Formes urbaines et territoires sociaux

Il a plusieurs fois été fait allusion ici aux travaux de l’urbaniste suédoise Eva Minoura, qui a réalisé des recherches d’un grand intérêt sur les espaces urbains ambigus, les « entre-deux » qui s’intercalent entre l’espace privé et l’espace public, les espaces dits « communs » aux fonctions imprécises, les innombrables délaissés produits par les urbanistes et les architectes… Nous nous sommes ainsi intéressés, grâce à elle, aux pieds d’immeubles, qui sont souvent des espaces à l’abandon et perdus pour tout le monde. Nous nous sommes aussi interrogés sur l’absence de limites entre espace public et espace privé, et sur ses incidences quant à l’utilisation de ces espaces.

Eva Minoura a soutenu en 2016 une thèse de doctorat (385 pages) intitulée « Uncommon ground : urban form and social territory » (téléchargeable ici), qui apporte un précieux éclairage sur ces questions trop négligées. L’auteur attire l’attention sur le fait qu’à une époque où les aménageurs sont censés économiser l’espace, il ne peuvent plus se permettre de produire de l’espace inapte à tout usage par les habitants et en particulier à la fonction de « scène sociale » (« social arena »).

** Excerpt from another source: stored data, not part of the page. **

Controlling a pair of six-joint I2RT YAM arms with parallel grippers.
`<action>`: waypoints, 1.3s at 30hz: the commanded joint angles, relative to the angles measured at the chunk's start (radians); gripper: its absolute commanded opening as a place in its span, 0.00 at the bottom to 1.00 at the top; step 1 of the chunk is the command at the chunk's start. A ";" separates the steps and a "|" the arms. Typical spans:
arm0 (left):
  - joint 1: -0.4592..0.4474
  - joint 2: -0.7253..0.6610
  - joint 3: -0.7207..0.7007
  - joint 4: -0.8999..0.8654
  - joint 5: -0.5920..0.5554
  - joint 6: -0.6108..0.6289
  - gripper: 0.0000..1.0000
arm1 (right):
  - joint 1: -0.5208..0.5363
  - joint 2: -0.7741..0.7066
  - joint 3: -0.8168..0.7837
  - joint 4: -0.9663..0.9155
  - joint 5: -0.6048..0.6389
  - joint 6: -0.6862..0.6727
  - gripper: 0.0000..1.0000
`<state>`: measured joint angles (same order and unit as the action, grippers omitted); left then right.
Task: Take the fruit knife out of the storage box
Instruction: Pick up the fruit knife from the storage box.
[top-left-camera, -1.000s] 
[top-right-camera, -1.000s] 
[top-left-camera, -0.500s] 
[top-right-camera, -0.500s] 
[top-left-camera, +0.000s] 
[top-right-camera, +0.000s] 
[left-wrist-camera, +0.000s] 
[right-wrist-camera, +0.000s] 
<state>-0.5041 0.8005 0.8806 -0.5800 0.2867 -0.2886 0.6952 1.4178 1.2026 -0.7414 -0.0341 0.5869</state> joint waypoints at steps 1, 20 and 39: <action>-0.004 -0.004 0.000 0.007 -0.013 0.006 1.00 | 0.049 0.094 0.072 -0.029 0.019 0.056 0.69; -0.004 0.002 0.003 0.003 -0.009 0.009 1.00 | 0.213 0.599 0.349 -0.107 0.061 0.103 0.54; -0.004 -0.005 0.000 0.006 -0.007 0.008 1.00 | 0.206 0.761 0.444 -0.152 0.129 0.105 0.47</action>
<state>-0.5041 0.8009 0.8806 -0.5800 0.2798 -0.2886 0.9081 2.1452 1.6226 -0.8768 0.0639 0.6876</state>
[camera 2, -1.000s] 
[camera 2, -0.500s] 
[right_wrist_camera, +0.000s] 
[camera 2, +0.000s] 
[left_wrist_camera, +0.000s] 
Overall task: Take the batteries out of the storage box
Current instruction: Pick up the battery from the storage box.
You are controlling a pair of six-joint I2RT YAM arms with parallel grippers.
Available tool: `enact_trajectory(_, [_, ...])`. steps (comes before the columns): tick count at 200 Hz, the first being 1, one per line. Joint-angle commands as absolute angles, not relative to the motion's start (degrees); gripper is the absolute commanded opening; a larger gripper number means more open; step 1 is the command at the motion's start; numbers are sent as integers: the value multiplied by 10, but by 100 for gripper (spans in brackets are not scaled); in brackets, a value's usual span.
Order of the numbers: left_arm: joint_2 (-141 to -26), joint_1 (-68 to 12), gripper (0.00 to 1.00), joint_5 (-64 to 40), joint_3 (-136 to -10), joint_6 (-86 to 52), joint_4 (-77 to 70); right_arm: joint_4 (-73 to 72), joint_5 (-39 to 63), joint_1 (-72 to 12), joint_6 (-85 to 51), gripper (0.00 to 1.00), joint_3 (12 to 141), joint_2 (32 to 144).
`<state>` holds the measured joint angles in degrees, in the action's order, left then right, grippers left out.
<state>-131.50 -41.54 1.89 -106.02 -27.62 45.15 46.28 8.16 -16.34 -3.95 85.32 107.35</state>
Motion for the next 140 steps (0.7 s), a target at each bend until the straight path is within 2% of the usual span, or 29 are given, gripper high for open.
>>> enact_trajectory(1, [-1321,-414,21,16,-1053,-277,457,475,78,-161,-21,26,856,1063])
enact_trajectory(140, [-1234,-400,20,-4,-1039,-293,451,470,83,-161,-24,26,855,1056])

A partir d’un gros travail d’analyse de cas concrets, dans 28 quartiers de Stockholm et de Malmö, reposant sur un outil SIG et sur des enquêtes auprès des habitants, elle est parvenue à déterminer des ensembles de conditions qui dissuadent ou au contraire favorisent l’usage des espaces périphériques aux bâtiments par les gens qui y vivent. Ces conditions sont étroitement liées à la forme urbaine, c’est à dire à la manière dont les bâtiments et équipements sont implantés, ainsi qu’à la façon dont sont traitées les limites et la visibilité entre les différents espaces. Ainsi, des espaces communs ont toutes les chances de ne pas fonctionner s’ils sont de petites dimensions, sous le regard des habitants mais aussi sous celui des passants. Les notions de territoire et d’appropriation sont omniprésentes à l’arrière-plan de ces recherches : pour qu’un espace commun soit pratiqué et respecté (voire entretenu) par les habitants d’un quartier, il importe que ceux-ci l’identifient comme étant le leur et faisant partie de leur territoire, ce qui ne pourra pas fonctionner si l’espace a un statut ambigu ou est exposé à des regards extérieurs.

Si vous manquez de temps pour lire cette somme en anglais, mais si le sujet vous intéresse, je vous encourage vivement à la feuilleter en regardant les illustrations, particulièrement éloquentes et qui vous rappelleront des situations que vous connaissez, parce que vous les avez autour de chez vous. Le travail de Mme Minoura nous conduit nécessairement à porter un regard neuf et curieux sur des espaces auxquels nous ne prêtons ordinairement aucune attention. Il nous signale que ces espaces si « communs » (= »common ») deviennent singuliers et objets d’intérêt (« uncommun ») pour peu que nous sachions les voir et les interroger.